This week I'm in Columbus, OH.
Whenever I visit a new city I study up on the things that I like to visit - tourist traps mostly. While so much of the travel media spouts "be a traveler, not a tourist" I wear my tourist badge (it's actually an iron-on patch) with pride, ambling through the streets like a rube, ogling at giant balls of string and waiting for the local toughs to take the big camera from around my neck. I have noticed the travel media seems to prefer you sit in the living room glued to the set rather than actually being a tourist, or a traveller. But that's a different blog.
Today I visited some sites I was most looking forward to - I visited a faithful reproduction of Christopher Columbus's Santa Maria and the local science musem - COSI, the Center for Science and Industry.

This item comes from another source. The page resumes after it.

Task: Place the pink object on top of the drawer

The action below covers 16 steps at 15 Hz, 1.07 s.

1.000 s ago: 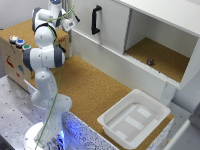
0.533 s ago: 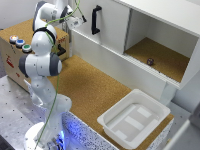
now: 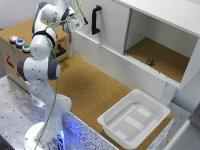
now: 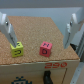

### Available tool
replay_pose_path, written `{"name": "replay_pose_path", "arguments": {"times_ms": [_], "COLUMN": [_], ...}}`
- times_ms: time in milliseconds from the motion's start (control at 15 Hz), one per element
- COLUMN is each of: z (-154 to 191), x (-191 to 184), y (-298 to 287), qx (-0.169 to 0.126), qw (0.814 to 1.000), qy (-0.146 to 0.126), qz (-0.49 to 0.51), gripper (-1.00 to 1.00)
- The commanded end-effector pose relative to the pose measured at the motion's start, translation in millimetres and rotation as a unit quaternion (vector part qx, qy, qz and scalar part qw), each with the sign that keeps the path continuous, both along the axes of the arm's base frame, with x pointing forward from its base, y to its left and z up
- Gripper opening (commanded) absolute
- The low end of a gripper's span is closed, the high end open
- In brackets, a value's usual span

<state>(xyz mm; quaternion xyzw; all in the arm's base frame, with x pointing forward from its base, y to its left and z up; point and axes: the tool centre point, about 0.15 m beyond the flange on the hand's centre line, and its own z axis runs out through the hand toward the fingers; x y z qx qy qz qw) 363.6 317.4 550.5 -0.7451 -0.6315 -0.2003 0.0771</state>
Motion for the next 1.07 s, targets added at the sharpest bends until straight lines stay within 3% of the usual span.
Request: {"name": "replay_pose_path", "arguments": {"times_ms": [0, 200, 400, 667, 800, 867, 1000], "z": [-9, -34, -67, -106, -116, -115, -106], "x": [-33, -79, -114, -148, -149, -147, -135], "y": [-41, -82, -117, -169, -177, -176, -167], "qx": [0.010, 0.027, 0.027, 0.030, 0.015, 0.011, -0.028], "qw": [1.000, 0.998, 0.994, 0.980, 0.966, 0.962, 0.946], "qy": [0.018, 0.059, 0.105, 0.166, 0.188, 0.188, 0.169], "qz": [0.008, 0.021, 0.002, -0.106, -0.179, -0.199, -0.274], "gripper": [1.00, 1.00, 1.00, 1.00, 1.00, 1.00, 1.00]}}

I like visiting science museums when I travel, and COSI is one of the best I've been to. To begin with the place is freaking huge, and there're so many high-quality attractions, some I would consider theme-park quality. But that's a different blog.
The reason I'm writing about COSI on a blog about music and storytelling is because of this:
That, is the skeleton of a one-hundred foot tall giant, named Gigantic, it was scultped from fencing material by artist Tim Reitenbach.
As someone who talks about giants for a living, it was incredibly cool to see this beast, hunched over in a three level mezzanine, glowering at me.
A hundred feet tall didn't seem like so much, particularly hunched up under the ceiling. I think that's because he's so separated from people - it's kind of like when someone places a soda can in a walk/don't walk light suddenly you realize just how big they are because you have some context.
That's a difficult thing isn't it, context. I've been trying to figure out a way to describe comparitive sizes of various things for years. It has to be something the listener is familiar with, but you don't want it to be so out of place that it's jarring.
Recently I told the goblin spider, and I described the spider as being "as big as a moving van" with legs that spread out a dozen feet from its body in all directions. I don't know if that worked, I know that a moving van is pretty big, particularly when you think about it in the conext of a giant spider, but again it's all relative, if the listener pictures a moving van driving down the road, it's not so big, but if somehow thay're able to conjure the image of a moving van supported by eight legs, spinning about and lunging towards you, well then maybe I'm doing a good job.
As coyote said, wandering through the desert,I shall have to think about this.